▶ [Problem to work on]: Look at every line below and count those containing "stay". Answer with the number only.

BEGIN The data

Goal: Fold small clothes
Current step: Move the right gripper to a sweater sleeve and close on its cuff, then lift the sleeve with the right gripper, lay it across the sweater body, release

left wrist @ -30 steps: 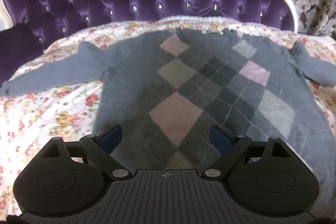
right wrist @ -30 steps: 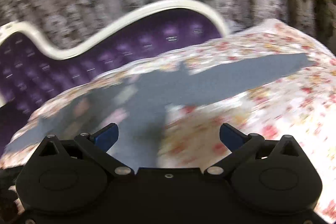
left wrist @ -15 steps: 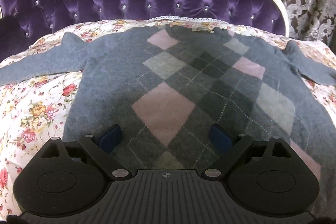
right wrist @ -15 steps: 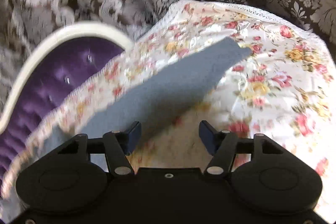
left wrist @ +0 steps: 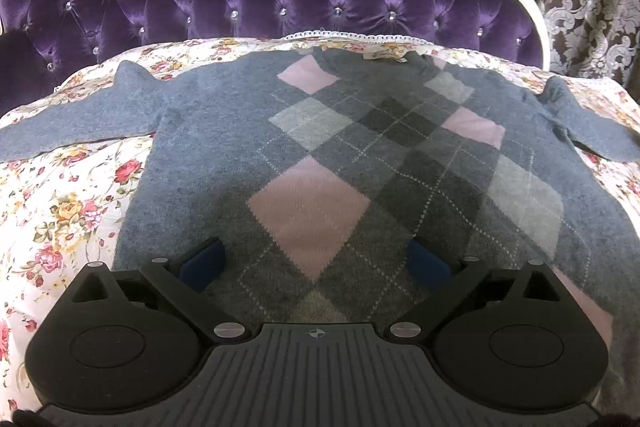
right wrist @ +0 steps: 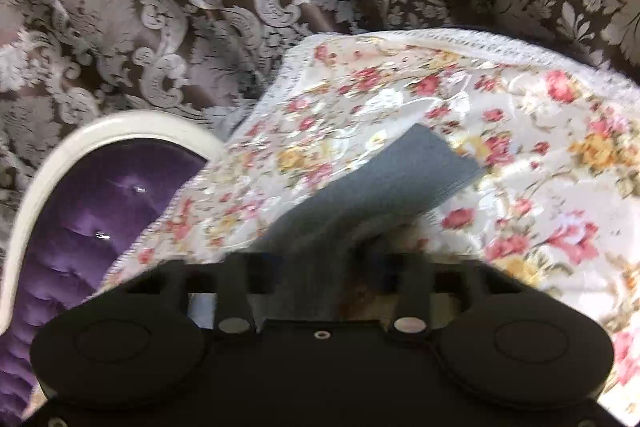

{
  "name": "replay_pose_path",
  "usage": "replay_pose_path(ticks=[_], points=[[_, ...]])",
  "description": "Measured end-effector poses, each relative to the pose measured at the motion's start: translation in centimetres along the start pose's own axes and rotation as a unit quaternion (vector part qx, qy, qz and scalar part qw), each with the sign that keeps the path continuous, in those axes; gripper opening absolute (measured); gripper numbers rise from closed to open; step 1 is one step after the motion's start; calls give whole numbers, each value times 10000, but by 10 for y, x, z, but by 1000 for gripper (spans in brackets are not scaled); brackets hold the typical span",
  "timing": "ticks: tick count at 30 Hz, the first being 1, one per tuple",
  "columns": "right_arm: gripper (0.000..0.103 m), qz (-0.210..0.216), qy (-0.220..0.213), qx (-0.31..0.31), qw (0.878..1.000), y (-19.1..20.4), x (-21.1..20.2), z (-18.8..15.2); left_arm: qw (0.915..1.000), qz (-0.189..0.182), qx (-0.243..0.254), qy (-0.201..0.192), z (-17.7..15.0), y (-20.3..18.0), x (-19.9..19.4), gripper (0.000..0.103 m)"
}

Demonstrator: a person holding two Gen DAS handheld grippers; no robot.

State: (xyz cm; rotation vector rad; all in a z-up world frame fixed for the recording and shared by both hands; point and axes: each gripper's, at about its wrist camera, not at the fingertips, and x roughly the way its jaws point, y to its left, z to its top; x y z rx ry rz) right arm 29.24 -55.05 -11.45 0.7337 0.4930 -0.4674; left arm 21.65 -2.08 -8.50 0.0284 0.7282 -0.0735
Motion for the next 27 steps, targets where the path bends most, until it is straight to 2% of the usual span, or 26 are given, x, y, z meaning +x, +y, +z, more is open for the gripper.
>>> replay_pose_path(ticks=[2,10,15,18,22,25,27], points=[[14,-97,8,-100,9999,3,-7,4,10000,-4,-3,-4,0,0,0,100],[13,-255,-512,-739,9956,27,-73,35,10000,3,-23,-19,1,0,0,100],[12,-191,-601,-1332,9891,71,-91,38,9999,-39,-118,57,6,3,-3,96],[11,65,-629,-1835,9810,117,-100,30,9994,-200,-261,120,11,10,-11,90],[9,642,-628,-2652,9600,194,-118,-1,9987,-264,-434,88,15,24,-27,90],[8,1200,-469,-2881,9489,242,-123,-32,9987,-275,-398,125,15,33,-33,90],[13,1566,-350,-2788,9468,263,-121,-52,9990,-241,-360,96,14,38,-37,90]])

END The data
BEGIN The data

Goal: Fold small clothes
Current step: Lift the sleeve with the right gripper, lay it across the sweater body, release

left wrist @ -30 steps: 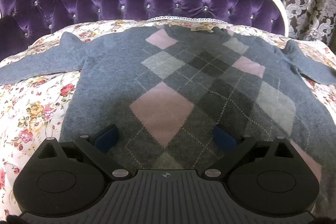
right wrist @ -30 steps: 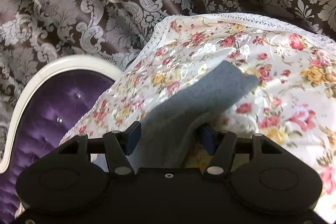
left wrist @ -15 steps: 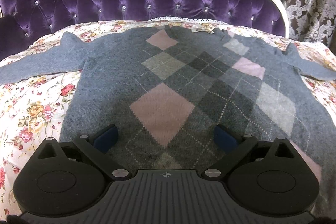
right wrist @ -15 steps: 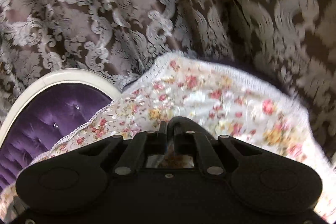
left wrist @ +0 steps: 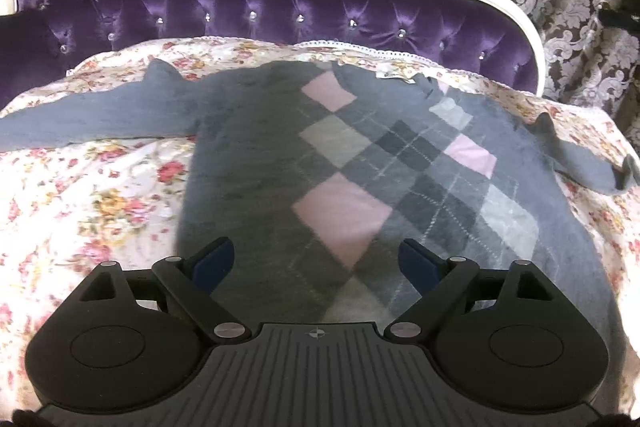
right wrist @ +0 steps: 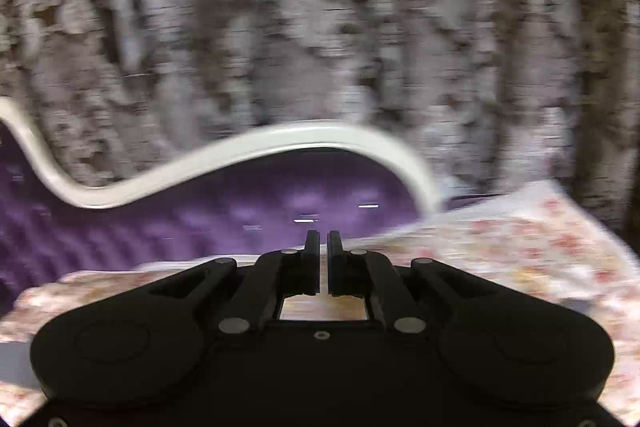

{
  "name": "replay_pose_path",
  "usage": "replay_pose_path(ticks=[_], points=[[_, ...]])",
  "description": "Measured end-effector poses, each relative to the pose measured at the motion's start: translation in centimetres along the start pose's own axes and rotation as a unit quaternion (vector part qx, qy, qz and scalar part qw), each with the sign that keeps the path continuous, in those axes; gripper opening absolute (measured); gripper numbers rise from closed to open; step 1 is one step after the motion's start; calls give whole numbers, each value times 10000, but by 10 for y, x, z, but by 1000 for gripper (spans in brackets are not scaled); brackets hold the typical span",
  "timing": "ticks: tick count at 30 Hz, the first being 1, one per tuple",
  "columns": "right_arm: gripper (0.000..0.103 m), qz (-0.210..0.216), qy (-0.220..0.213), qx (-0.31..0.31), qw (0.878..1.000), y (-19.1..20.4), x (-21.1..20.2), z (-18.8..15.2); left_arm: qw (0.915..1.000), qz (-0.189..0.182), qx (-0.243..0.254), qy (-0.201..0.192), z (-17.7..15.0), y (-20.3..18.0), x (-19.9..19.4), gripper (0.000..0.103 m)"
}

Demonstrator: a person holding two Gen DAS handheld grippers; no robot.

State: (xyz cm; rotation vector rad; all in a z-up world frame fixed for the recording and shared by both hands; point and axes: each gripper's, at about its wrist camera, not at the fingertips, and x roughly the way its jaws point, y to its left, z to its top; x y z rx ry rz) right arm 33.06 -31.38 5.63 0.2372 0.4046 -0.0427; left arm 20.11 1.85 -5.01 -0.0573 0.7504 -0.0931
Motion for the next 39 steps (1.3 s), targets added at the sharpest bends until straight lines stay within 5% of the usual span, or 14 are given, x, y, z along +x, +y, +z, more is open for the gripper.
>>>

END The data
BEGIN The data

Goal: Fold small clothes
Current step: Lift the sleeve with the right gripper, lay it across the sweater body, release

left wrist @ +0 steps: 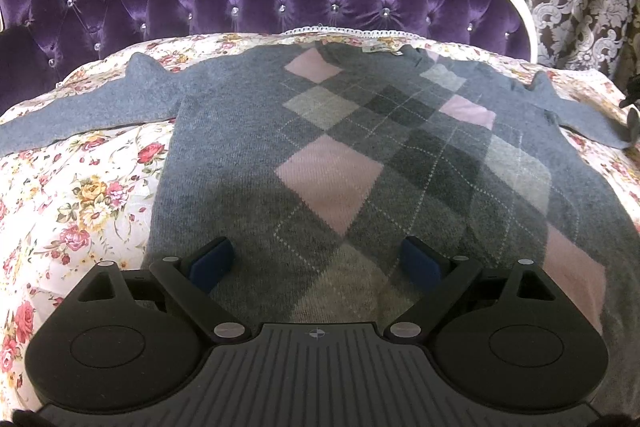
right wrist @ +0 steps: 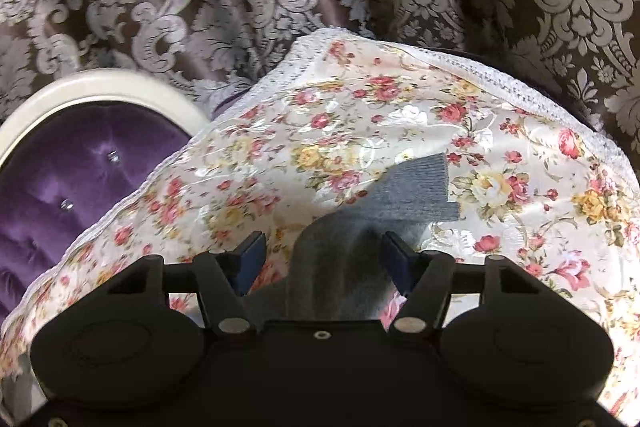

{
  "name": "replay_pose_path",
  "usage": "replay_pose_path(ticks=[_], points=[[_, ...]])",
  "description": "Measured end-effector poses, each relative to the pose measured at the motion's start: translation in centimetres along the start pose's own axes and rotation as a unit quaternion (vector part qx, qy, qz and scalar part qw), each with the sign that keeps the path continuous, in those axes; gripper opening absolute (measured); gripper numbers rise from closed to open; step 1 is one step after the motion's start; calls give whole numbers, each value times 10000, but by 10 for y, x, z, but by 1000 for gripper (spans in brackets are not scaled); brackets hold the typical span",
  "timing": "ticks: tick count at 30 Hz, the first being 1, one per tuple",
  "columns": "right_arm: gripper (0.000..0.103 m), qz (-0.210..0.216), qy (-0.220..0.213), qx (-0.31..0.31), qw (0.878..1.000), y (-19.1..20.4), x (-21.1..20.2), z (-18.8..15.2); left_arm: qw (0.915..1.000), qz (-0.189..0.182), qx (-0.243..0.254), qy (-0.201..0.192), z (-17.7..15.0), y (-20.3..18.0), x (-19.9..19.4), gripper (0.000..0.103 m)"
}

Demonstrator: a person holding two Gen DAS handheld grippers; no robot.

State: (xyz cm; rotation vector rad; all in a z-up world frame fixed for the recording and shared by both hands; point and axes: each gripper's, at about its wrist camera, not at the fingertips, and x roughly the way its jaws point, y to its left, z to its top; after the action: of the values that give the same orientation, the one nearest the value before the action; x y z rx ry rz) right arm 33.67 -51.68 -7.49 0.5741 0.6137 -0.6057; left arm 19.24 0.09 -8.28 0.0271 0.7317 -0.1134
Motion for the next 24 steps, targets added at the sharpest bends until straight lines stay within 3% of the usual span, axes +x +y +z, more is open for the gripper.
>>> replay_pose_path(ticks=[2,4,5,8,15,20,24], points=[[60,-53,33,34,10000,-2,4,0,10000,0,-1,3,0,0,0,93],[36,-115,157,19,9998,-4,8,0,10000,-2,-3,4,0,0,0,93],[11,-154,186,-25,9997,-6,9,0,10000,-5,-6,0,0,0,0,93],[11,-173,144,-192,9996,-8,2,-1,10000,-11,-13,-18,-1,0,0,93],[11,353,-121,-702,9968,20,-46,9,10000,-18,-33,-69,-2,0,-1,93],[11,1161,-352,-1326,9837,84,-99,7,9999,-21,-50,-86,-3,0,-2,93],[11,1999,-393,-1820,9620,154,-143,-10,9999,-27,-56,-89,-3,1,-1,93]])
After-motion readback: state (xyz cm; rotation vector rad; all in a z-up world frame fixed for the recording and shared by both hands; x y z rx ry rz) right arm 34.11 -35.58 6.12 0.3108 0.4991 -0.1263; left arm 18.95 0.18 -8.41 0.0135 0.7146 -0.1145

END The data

▶ [Task solution]: 2